- _Exercise objective_
Say how many lines below have "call" in them, giving the number alone.

Start of Block

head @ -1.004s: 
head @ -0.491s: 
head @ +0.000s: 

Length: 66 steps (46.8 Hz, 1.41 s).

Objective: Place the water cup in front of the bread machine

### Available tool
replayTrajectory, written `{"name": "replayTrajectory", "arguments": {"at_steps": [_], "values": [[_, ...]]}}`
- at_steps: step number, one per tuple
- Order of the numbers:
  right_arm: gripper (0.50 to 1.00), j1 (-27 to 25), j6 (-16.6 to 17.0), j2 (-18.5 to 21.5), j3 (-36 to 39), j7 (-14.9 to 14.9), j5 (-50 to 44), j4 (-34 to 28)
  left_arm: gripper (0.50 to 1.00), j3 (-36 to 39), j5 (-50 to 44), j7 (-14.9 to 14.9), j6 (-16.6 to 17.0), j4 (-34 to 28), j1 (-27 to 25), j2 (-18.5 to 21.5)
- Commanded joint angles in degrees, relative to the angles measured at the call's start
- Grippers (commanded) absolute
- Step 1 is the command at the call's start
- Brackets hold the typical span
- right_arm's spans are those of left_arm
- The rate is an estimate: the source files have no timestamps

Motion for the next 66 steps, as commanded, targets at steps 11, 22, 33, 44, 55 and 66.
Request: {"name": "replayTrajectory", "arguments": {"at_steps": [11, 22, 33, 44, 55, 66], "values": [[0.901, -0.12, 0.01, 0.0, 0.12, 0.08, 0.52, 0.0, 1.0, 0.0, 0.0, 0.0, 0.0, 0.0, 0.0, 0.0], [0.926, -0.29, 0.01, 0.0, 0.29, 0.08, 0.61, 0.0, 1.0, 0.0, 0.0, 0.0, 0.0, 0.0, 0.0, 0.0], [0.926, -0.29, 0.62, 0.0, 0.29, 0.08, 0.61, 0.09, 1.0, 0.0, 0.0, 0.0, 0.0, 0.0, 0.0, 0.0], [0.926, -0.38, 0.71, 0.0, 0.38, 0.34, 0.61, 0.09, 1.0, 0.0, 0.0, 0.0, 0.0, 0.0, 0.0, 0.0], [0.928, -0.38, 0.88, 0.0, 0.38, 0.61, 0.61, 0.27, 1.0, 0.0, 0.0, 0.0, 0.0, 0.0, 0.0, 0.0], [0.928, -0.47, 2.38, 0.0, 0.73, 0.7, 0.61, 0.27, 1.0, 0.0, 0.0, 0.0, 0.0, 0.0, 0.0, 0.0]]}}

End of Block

- _Output below_
2